PROBABLE VACCINE TARGET POPULATION
In developing countries, the incidence of disease associated with enterotoxigenic E. coli appears to be highest in children during the first 2 years of life, when one or even two episodes per year per child have been noted. The incidence remains high for the first 5 years of life and moderately high for children 5 to 9 years old (Black, personal communication, 1984). Although older children and adults also suffer from E. coli diarrhea, partial immunity does appear to develop after childhood. Thus, the probable vaccine target population would be children within the first 6 months of life. The vaccine could be incorporated into the World Health Organization Expanded Program on Immunization (WHO-EPI) with delivery at the earliest current age of vaccine administration.
Travelers to developing countries, primarily adults, constitute a second potential vaccine target group.

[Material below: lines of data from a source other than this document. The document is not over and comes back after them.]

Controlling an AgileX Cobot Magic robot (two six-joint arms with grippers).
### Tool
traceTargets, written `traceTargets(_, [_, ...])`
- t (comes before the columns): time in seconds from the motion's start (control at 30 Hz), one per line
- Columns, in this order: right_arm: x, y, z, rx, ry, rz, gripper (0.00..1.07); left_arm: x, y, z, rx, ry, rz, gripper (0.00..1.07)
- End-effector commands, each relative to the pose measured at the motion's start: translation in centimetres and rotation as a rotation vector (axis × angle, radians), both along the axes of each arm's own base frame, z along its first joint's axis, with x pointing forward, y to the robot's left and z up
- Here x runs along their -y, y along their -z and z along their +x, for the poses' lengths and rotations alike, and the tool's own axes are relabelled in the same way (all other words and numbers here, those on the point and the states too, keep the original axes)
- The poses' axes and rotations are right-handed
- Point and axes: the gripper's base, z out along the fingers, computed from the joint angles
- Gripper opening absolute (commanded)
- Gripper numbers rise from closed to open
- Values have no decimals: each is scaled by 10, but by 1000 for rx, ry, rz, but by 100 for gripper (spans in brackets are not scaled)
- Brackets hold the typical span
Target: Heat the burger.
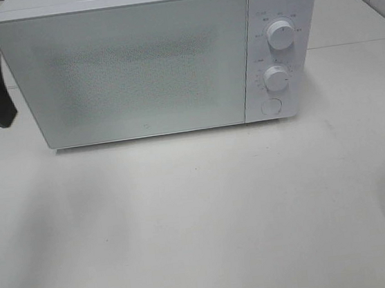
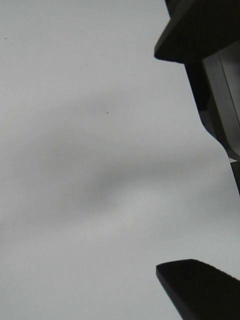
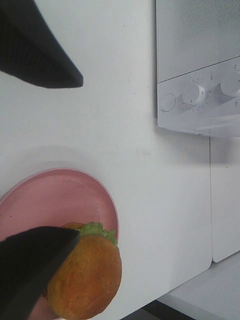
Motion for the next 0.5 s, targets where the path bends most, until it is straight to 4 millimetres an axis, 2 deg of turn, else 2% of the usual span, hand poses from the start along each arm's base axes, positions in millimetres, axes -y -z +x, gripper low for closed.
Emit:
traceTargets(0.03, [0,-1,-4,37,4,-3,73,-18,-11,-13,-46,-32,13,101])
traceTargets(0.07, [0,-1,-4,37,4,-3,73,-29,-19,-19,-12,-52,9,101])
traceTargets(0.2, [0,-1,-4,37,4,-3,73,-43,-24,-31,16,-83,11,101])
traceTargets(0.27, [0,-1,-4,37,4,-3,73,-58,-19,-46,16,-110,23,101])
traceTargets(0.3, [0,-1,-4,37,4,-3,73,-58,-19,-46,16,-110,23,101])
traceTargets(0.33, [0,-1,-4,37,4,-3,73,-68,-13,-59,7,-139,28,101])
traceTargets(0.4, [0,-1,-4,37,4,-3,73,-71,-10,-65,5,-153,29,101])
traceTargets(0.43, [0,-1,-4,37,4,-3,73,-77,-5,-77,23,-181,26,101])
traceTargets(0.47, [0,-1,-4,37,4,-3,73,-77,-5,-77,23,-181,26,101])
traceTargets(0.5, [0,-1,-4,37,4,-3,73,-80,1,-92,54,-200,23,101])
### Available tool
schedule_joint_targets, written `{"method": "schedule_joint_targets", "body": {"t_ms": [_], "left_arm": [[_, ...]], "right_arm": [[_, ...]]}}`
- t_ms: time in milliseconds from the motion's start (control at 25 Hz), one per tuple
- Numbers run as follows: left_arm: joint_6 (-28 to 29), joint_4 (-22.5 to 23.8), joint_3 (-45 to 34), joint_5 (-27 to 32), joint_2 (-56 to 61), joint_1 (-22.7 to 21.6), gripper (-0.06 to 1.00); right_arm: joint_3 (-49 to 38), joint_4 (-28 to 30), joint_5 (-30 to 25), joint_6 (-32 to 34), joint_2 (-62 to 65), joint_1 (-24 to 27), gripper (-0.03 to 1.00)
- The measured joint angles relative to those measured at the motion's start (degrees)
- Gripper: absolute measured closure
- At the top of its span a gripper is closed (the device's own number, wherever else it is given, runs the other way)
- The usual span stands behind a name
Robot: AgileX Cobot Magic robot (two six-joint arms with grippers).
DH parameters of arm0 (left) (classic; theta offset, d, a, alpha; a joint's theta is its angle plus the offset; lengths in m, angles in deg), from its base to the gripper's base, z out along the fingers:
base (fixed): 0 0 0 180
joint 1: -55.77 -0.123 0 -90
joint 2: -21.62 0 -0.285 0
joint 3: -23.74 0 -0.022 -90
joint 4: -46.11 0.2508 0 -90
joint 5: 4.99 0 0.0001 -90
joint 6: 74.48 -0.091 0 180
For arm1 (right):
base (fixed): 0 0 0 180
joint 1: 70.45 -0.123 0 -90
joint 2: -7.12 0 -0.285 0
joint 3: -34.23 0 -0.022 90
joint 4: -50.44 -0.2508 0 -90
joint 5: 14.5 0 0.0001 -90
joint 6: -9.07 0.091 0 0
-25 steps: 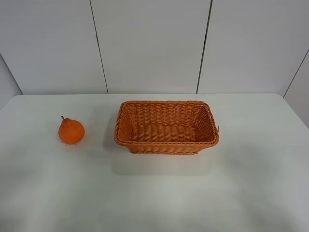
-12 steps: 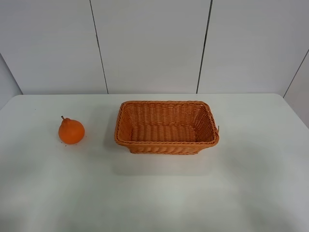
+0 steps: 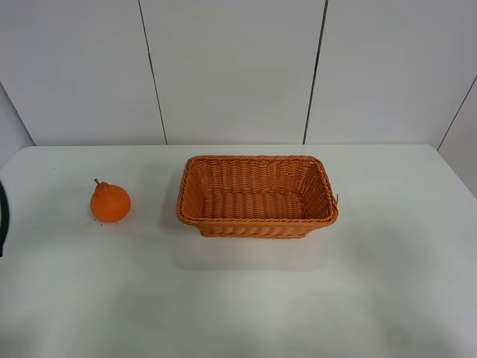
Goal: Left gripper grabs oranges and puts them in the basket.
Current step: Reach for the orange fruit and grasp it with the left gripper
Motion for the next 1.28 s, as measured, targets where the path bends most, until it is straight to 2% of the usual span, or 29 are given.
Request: {"method": "schedule_joint_targets", "body": {"t_ms": [320,600,1000,1280], "left_arm": [[-7.8,-7.3,7.2,-9.5,-22.9,0.0,-0.05],[-12.6,-11.7,17.7,-13.3,-41.3,0.0,-0.05],[-16.4,-13.5,27.4,-16.2,-62.1,0.2,-0.05],[-19.1,-13.7,33.2,-19.1,-75.1,2.8,-0.05]], "right_arm": [[0.0,0.0,0.0,0.0,0.0,0.0,0.27],[0.0,0.0,0.0,0.0,0.0,0.0,0.27],[0.0,0.0,0.0,0.0,0.0,0.0,0.27],[0.0,0.0,0.0,0.0,0.0,0.0,0.27]]}}
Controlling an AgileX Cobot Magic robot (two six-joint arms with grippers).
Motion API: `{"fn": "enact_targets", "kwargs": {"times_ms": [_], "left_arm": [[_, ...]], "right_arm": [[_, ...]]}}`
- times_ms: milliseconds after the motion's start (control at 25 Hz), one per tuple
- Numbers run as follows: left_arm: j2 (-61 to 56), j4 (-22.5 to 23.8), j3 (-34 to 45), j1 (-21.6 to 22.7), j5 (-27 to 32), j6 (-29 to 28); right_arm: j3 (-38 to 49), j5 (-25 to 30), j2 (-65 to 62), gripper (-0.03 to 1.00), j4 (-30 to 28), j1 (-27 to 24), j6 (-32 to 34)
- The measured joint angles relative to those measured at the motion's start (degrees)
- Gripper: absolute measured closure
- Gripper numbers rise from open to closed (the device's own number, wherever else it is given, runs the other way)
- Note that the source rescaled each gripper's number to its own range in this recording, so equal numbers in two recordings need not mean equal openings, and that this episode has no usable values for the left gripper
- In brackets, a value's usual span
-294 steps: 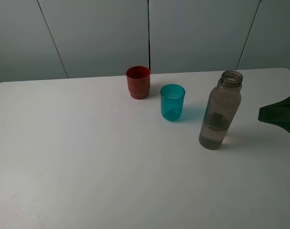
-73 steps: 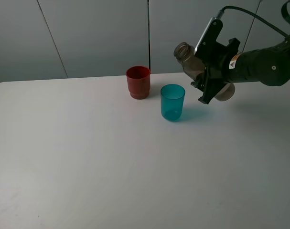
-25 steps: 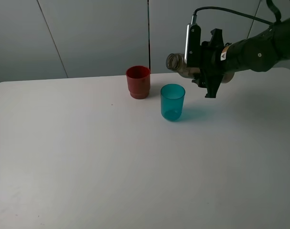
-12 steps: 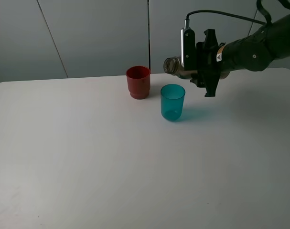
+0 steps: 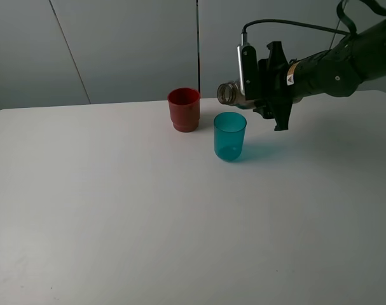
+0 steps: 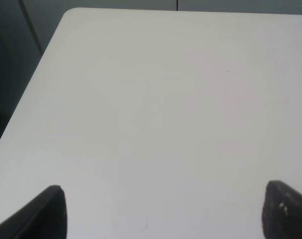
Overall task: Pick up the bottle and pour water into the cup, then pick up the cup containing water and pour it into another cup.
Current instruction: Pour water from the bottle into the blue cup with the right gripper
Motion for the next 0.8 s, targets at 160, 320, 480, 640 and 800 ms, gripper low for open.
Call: {"fn": "enact_targets", "kwargs": {"times_ms": [160, 320, 480, 640, 800], "left_arm": [[0.0, 0.0, 0.0, 0.0, 0.0, 0.0], [0.0, 0.0, 0.0, 0.0, 0.0, 0.0], [0.0, 0.0, 0.0, 0.0, 0.0, 0.0], [0.0, 0.0, 0.0, 0.0, 0.0, 0.0], [0.0, 0.0, 0.0, 0.0, 0.0, 0.0]], "right_arm": [[-1.04, 0.11, 0.32, 0.96, -0.76, 0.0, -1.05], [-2.79, 0.11, 0.68, 0.96, -1.65, 0.0, -1.25], [-3.39, 0.01, 0.89, 0.96, -2.61, 0.0, -2.47], [-3.39, 0.01, 1.48, 0.96, -3.12, -0.24, -3.86], [-3.39, 0.24, 1.72, 0.96, -4.19, -0.79, -4.23]]}}
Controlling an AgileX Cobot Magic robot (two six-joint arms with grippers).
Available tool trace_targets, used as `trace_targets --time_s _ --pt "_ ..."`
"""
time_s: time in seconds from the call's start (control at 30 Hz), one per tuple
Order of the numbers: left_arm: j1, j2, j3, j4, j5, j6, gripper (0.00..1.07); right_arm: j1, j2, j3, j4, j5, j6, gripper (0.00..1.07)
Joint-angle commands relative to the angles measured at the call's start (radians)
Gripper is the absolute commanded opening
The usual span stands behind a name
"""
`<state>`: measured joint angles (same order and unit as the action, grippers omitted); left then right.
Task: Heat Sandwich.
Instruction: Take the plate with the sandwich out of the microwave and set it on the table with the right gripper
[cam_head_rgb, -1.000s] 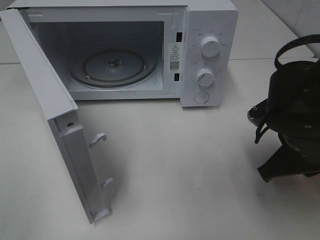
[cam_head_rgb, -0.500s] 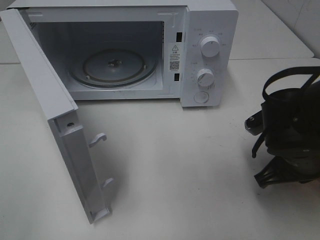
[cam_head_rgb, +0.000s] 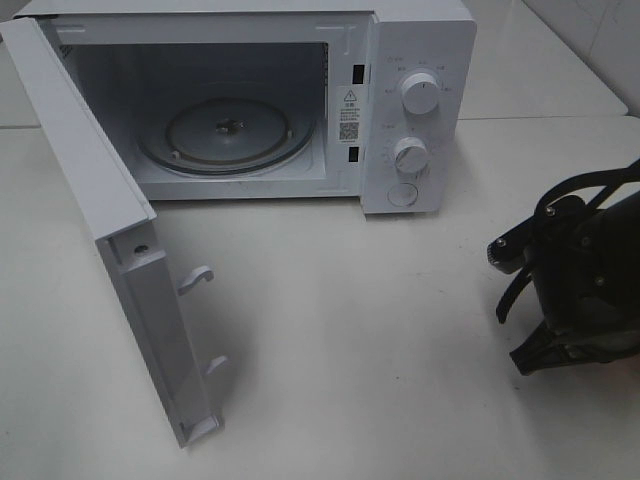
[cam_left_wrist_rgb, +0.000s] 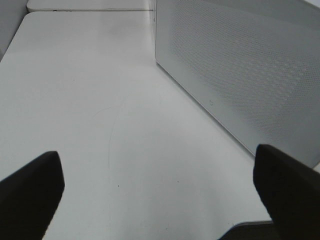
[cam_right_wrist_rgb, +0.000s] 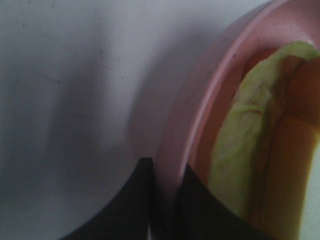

Two considerations influence the estimation of vaccine preventable illness for vaccines against enterotoxigenic E. coli. First, knowledge is incomplete regarding which components should be included in a vaccine to cover all, or a high proportion of, possible natural challenges. Known adhesion determinants (which are relatively few in number) are encountered in about 65 to 75 percent of LT+/ST+ strains (which cause most of the severe disease). The percentage is lower (up to 25 percent) in strains that produce only LT or ST, but these strains probably cause most of the cases (Levine et al., 1983). Thus, it is difficult to estimate the coverage of strains that a vaccine could currently achieve. Work is currently under way to identify the adhesion determinants or other colonization factors present on strains lacking CFA I and CFA II or other known determinants. Thus, in a few years it may be possible to better identify the determinants that should be included in the vaccine. For the calculations, it is assumed that by the time of licensure a vaccine could probably be formulated with a reasonable number of purified components (CFA I and CFA II, adhesion factors, and possibly other components, e.g., toxoids) that would cover about 70 percent of strains. (It is recognized that this assumption is more optimistic than some researchers believe.)
Vaccine preventable illness is defined as that portion of the disease burden that could be prevented by immunization of the entire target population (at the anticipated age of administration) with a hypothetical vaccine that is 100 percent effective (see Chapter 7).